UCCS, CU leaders make push for City for Champions

A bevy of UCCS faculty and staff joined top CU and Colorado Springs community leaders Dec. 4 to show support for the City for Champions proposal to a state Economic Development Commission.

A dozen UCCS representatives including Chancellor Pam Shockley-Zalabak, Mary Coussons-Read, provost, Brian Burnett, senior executive vice chancellor, Administration and Finance, Martin Wood, vice chancellor, University Advancement, and Venkat Reddy, dean, College of Business, joined with CU President Bruce Benson and CU Regent Kyle Hybl in supporting the $250 million Colorado Springs development plan. That plan includes a downtown stadium, an Olympic museum, an Air Force Academy Visitor Center and a sports medicine clinic at UCCS.

CU Regent Kyle Hybl speaks at a Wednesday meeting of the Colorado Economic Development Commission. President Bruce Benson followed with his own remarks.
CU Regent Kyle Hybl speaks at a Wednesday meeting of the Colorado Economic Development Commission. President Bruce Benson followed with his own remarks.

The UCCS and CU contingents joined leaders of Colorado Springs and El Paso County municipal government as well as leaders of the U.S. Air Force Academy, the U.S. Olympic Committee and El Pomar Foundation at a day-long hearing in downtown Denver of the Economic Development Commission. The groups advocated for $120.5 million in economic development funds to fund the projects. The group presented a video showing community support and youth members of the Colorado Springs Conservatory also sang in support. The proposal seeks money through the Regional Tourism Act which gives large projects a percentage of the sales tax generated during the next 30 years.

Chancellor Pam Shockley-Zalabak presents at a Wednesday meeting of the Economic Development Commission in Denver.
Chancellor Pam Shockley-Zalabak presents at a Wednesday meeting of the Economic Development Commission in Denver.

Shockley-Zalabak presented the business case for the overall project and details of the UCCS proposal.

“Colorado Springs was founded in part on mining and medical tourism – tuberculosis,” Shockley-Zalabak told the nine-member commission. “City for Champions is the modern day branding of our community with its many natural assets as a destination for the country bringing hundreds of thousands of visitors to our community.”

A Wednesday meeting of the Colorado Economic Development Commission drew a large, mostly supportive crowd.
A Wednesday meeting of the Colorado Economic Development Commission drew a large, mostly supportive crowd.

A large portion of the presentations, questions from the commissioners, and statements by those who oppose the project, focused on estimated numbers of visitors the projects will bring to Colorado Springs and how much money those people will spend while visiting.

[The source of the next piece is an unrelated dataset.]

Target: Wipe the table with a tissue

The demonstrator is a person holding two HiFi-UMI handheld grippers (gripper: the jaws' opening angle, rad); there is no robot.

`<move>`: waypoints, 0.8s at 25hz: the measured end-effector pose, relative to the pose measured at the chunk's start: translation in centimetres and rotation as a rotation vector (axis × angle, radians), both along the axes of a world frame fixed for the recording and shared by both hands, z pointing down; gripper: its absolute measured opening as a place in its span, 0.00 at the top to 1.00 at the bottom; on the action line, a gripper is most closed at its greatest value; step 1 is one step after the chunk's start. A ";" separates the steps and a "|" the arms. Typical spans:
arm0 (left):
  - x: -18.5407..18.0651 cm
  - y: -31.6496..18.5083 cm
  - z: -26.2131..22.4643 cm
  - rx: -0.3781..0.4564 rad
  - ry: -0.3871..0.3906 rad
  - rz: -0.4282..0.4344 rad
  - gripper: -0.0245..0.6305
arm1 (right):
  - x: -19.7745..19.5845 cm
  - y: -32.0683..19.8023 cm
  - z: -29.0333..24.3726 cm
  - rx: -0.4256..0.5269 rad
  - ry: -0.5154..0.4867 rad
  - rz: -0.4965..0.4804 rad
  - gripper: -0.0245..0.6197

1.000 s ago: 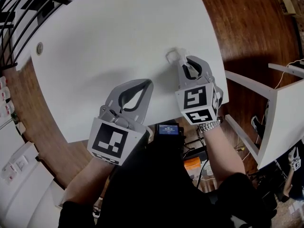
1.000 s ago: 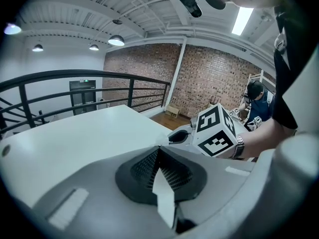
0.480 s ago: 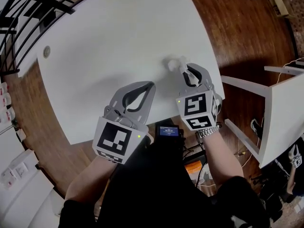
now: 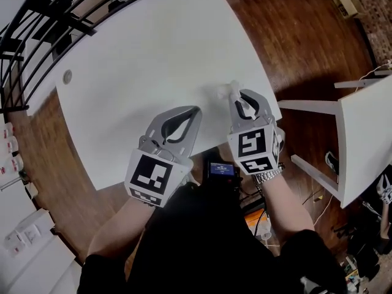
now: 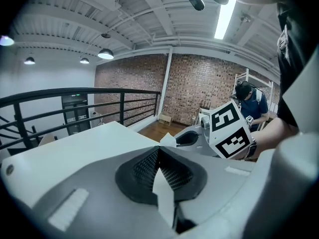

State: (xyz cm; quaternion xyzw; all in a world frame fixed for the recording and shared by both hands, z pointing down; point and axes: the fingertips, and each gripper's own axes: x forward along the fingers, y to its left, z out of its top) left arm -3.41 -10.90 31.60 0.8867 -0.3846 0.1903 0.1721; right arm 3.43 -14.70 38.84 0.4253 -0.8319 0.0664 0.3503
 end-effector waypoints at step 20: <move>1.1 1.6 -3.2 0.085 0.015 0.052 0.94 | 0.4 5.0 -8.5 0.108 -0.176 0.078 0.93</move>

Shockley-Zalabak focused her comments on the UCCS Sports Medicine and Performance Center which would be located on North Nevada Ave., adjacent to the new Lane Center for Academic Health Sciences. She cited the growth of UCCS, faculty strength in research and training, previous faculty ties to USOC and collaboration with the CU School of Medicine as a way to bring new medical expertise and patients to Colorado Springs.

“Without this opportunity, the Sports Medicine and Performance Center will remain in our master plan,” Shockley-Zalabak said. “But it is not reasonably anticipated to be developed within the foreseeable future. City for Champions opportunities will be delayed and squandered. The opportunity is now.”

The Sports and Medicine Center would work with Olympic athletes, wounded service members, professional athletes and many others in a clinic-style arrangement. When estimating patient visits to the center, UCCS officials looked at similar centers in San Antonio, Texas, Philadelphia, Pittsburgh and Bryn Mawr, Penn.

“The combination of medical services with our faculty who currently work with Olympic, professional, wounded warrior and Para-Olympians is unique in Colorado and the nation,” Shockley-Zalabak said.

Funding

The City of Colorado Springs, the applicant for the RTA funding, believes it should receive $120.5 million or 14.2 percent of the estimated sales tax generated by the projects during the next 30 years. The rest would go to the State of Colorado. If the commission doesn’t approve funding for the project, the state will receive no monies, proponents argued, and the projects likely won’t be built.

Many questions Wednesday focused on how the balance of the $250 million project would be raised if the state provided the requested $120.5. For the UCCS project, some revenues would be derived from clinic revenue and from either CU or the State of Colorado’s capital construction budget. Other projects would be funded through donations, the sale of bonds, or from revenues generated by activity such as parking fees.

Timeline

The commission is expected to announce later this month if it will fund the City for Champions project and at what level.